The ballot was taken by voice, kind of like when you’re a kid in school and the teacher calls your name for attendance. I provided assistance as an “auditor”, noting on a list of delegates how each delegate voted as their votes were cast, to provide backup in case there was a challenge as to who voted how. Then they started calling the names, while also providing a tally on an oversized notepad up front for all to see.
Each name was called and delegates shouted out their choice: “Ruskin!” “Ruskin!”, “Barton”, “No Endorsement, “Barton” and so on. Everyone was quiet and listening, and more than one person was keeping their own count like I was. High drama indeed.
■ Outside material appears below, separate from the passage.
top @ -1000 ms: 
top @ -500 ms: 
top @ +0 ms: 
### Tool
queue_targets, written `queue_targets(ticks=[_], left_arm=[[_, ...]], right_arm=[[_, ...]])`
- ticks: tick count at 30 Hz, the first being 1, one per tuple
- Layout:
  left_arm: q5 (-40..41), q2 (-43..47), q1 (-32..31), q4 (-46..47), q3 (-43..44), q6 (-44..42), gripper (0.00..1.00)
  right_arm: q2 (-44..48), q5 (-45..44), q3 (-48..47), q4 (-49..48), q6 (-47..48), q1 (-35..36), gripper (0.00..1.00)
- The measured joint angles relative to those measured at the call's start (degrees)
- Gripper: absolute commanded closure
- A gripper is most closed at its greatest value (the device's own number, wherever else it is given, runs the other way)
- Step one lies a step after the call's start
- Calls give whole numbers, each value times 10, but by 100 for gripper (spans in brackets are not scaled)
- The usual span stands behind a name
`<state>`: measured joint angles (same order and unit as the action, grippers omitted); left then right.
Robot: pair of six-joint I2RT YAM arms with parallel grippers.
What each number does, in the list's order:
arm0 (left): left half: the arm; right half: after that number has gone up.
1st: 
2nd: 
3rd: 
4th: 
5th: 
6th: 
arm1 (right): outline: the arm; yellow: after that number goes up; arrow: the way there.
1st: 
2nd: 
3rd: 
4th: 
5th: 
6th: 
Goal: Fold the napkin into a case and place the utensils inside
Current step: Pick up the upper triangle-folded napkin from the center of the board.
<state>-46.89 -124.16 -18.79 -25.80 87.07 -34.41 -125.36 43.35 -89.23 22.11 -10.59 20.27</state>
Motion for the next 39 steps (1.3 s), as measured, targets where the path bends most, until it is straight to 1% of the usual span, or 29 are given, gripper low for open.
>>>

Early on it seemed Ruskin was going to get it. As each campaign’s crew kept up their own tally, some were feeling good and some were starting to sweat. But just when it seemed that the great majority of votes were a runaway train for Ruskin, everything changed. The votes were starting to come in for Barton one by one, and the rest were for “No Endorsement.” Just as quickly as Ruskin had surged, he fell. Barton and No Endorsement were starting to dominate the vote tally.
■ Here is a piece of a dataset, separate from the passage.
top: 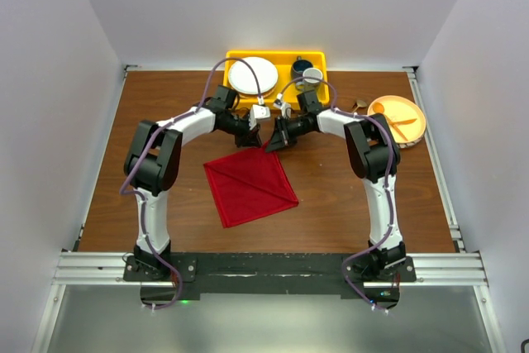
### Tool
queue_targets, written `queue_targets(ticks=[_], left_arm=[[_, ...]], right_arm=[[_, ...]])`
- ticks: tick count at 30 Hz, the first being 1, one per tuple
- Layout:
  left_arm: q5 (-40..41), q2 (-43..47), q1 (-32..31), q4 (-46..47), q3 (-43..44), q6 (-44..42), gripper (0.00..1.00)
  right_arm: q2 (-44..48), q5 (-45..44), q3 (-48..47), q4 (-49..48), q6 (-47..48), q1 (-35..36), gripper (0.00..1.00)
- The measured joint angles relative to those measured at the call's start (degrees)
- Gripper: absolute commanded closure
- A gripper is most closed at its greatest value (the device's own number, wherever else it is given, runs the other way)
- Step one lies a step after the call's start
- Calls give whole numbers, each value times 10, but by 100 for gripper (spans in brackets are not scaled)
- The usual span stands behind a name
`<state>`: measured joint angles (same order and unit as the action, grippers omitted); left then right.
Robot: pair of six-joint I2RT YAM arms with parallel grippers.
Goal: Fold the napkin into a case and place the utensils inside
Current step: Pick up the upper triangle-folded napkin from the center of the board.
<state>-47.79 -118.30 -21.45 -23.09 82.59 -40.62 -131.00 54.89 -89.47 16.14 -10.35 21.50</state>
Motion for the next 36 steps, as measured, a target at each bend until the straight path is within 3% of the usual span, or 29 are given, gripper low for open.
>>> queue_targets(ticks=[1,4,10,14,20,26,32,36], left_arm=[[0,0,0,-1,0,-3,57],[-1,3,6,-17,0,-10,40],[-35,17,91,-108,0,-52,17],[-40,17,150,-199,4,-110,16],[-56,-2,150,-299,17,-180,16],[-60,-14,146,-313,15,-192,17],[-55,-25,147,-317,15,-201,31],[-56,-28,151,-325,15,-216,35]], right_arm=[[0,2,1,-1,-2,1,100],[1,1,10,-8,-5,4,100],[16,-3,27,2,28,14,100],[42,-8,27,16,81,24,100],[93,-20,32,29,154,37,100],[124,-25,40,34,202,45,100],[153,-29,64,43,241,48,100],[172,-28,73,45,255,48,100]])
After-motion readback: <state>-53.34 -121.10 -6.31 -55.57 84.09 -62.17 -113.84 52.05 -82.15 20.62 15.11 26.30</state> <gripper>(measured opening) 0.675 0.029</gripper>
The vote ended. After making sure everyone had their vote counted, the long division and multiplication began. Final count was as follows:
Total Votes Cast: 72
Ira Ruskin: 36
John Barton: 21
Barbara Nesbet: 1
John Carcione: 0
No Endorsement: 14
Thus, Ruskin fell short, getting only 50% of the delegate vote, a drop from his 56% in December. Barton, who had more community group and constituent support but not as much support amongst party regulars, moved up, and Barbara Nesbet’s bid for No Endorsement seemed to help – although one delegate ended up voting FOR her, even though she didn’t want any votes!
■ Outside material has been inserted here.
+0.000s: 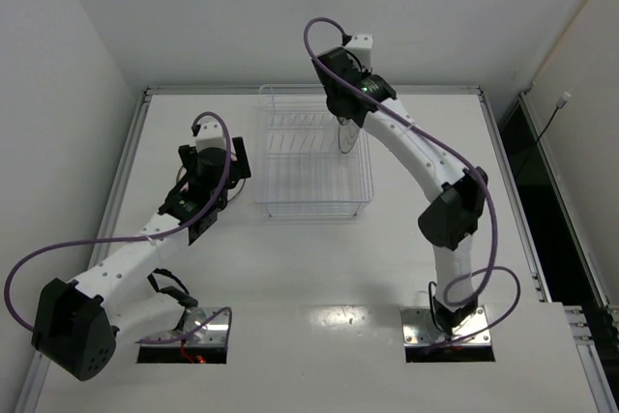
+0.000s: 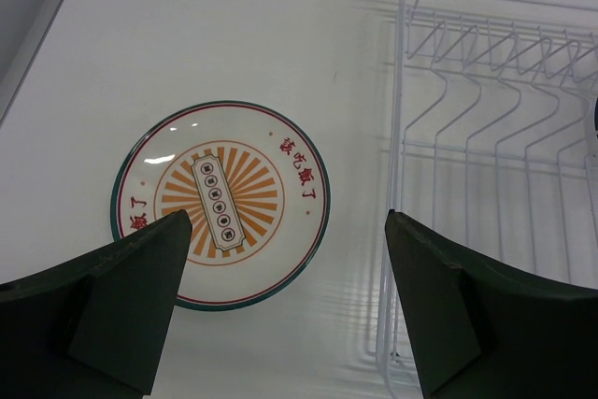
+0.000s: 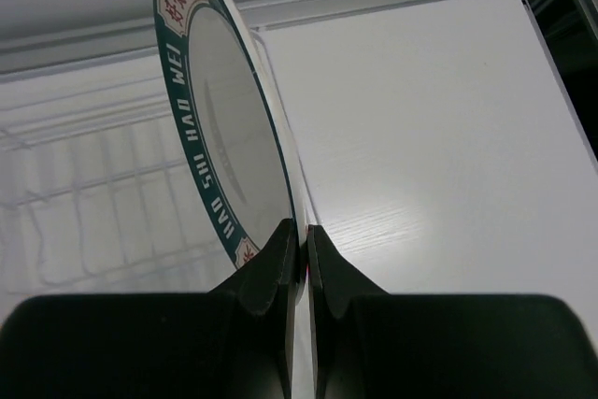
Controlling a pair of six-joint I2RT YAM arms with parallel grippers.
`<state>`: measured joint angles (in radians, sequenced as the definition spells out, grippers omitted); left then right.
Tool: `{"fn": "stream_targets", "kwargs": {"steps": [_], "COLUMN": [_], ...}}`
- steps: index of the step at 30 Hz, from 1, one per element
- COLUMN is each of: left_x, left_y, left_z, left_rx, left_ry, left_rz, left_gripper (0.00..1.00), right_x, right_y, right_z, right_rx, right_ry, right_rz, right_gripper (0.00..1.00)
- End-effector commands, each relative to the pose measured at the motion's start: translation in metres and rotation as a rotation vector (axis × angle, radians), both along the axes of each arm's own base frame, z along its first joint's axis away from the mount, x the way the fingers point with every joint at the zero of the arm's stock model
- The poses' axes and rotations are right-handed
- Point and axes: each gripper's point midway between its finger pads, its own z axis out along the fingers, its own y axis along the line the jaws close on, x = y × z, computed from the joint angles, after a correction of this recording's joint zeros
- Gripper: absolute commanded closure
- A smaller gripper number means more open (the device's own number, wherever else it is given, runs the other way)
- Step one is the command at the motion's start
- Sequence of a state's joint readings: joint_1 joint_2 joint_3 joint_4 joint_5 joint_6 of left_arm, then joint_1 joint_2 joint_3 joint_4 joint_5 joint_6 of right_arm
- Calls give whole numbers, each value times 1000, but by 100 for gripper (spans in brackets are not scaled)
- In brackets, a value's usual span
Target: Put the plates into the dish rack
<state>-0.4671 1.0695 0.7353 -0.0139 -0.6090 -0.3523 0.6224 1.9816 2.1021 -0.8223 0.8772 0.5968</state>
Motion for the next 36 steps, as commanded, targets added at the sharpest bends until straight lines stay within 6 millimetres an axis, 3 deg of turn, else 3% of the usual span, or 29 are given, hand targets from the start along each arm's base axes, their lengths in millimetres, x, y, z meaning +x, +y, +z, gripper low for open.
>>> {"fn": "stream_targets", "kwargs": {"steps": [1,2,7,8,12,14,16,18,20,21,24,25,26,27,28,29,30,34,35,36], "left_x": [0,1,0,0,-1,-1,-1,-2,-3,-2,-1,-1,-1,-2,-3,-3,-2,9,13,14], "left_y": [-3,-4,-2,-2,-1,0,0,3,4,5,11,14,17,23,24,24,24,36,48,49], "left_z": [18,22,26,26,29,29,29,25,25,22,13,10,11,12,5,5,-1,-28,-34,-48], "left_rx": [-33,-37,-39,-39,-43,-41,-41,-33,-31,-24,-7,-4,-12,-2,-1,-1,0,-84,-125,-143], "left_ry": [-58,-66,-76,-76,-84,-85,-85,-79,-80,-73,-54,-50,-56,-62,-51,-51,-34,44,51,95], "left_rz": [-3,-3,6,6,6,15,15,25,34,43,81,103,128,161,174,174,177,206,248,245], "left_gripper": [17,17,17,17,17,17,17,16,16,16,15,13,12,10,10,9,9,6,6,6], "right_x": [25,28,33,34,33,34,27,22,8,2,-31,-45,-58,-80,-99,-109,-135,-209,-233,-256], "right_y": [-13,-10,-15,-16,-11,-8,-8,-11,-5,-9,-3,-2,1,12,17,27,38,58,55,76], "right_z": [-3,-25,-75,-93,-123,-132,-141,-128,-123,-103,-104,-81,-76,-90,-65,-58,-76,-93,-127,-119], "right_rx": [-41,-57,-69,-64,-34,-7,-4,6,9,27,33,70,82,82,139,178,184,329,336,434], "right_ry": [-9,26,100,133,187,214,253,235,240,208,248,211,204,224,170,136,182,226,297,282], "right_rz": [-14,-7,-18,-13,21,47,53,54,81,84,127,149,177,232,288,337,412,590,631,751], "right_gripper": [100,100,100,100,100,100,84,67,61,58,54,52,51,49,47,45,43,40,39,39]}}
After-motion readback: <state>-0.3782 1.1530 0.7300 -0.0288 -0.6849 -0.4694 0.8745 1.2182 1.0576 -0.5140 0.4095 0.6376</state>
Barton’s campaign was clearly heartened by the news, since they’ve been leading in polling and organizing for some time, but like many campaigns, don’t always have the support of every single party regular who’s the type of person who shows up to these sorts of gatherings on a regular basis.
His surge in support, combined with many people who decided it was best to let voters decide who the best Democrat of the pack would be (and not the party), showed new strength for Barton amongst party regulars. Ruskin’s decline clearly caught his crew off-guard, since it is unusual for someone to decline in support like this.
Now the campaigns will all continue to raise money and recruit supporters. While some independent party organizations such as the Sil con Valley Democratic Forum (who have endorsed John Barton) may make endorsements, no one will be able to call themselves the 100% official party-approved candidate. In a crowded race such a label might help votes, confused by their choices, to pick a candidate. Now each candidate will highlight other endorsements and issues to help voters make the best choice on primary day.
The drama was over. The votes were counted and cast and everyone moved on to the Simitian/Lempert race. Simitian’s challenge was simple – he had 60% of delegates committed – but he had to get them all there and make sure they stayed.
I’d had my fill of delegate debates and counting strategies and took off for the convention hall to watch the latest LaRouche Loony Parade out front and take a break.
For those who think politics is dull – spend some time at a delegate fight like this and put your money on one of the contenders. Then you’ll see just how much interest these things can generate. Fun stuff.
It is unfortunate the Elders of Kobol or whoever is in charge of the Democratic Party in DC have spent years trying to make the national convention a coronation ceremony instead of a deal-making interactive process since it made participating in all these things more interesting – and more important. For a view of such a system, try renting The Best Man starring Henry Fonda. It’s worth a look!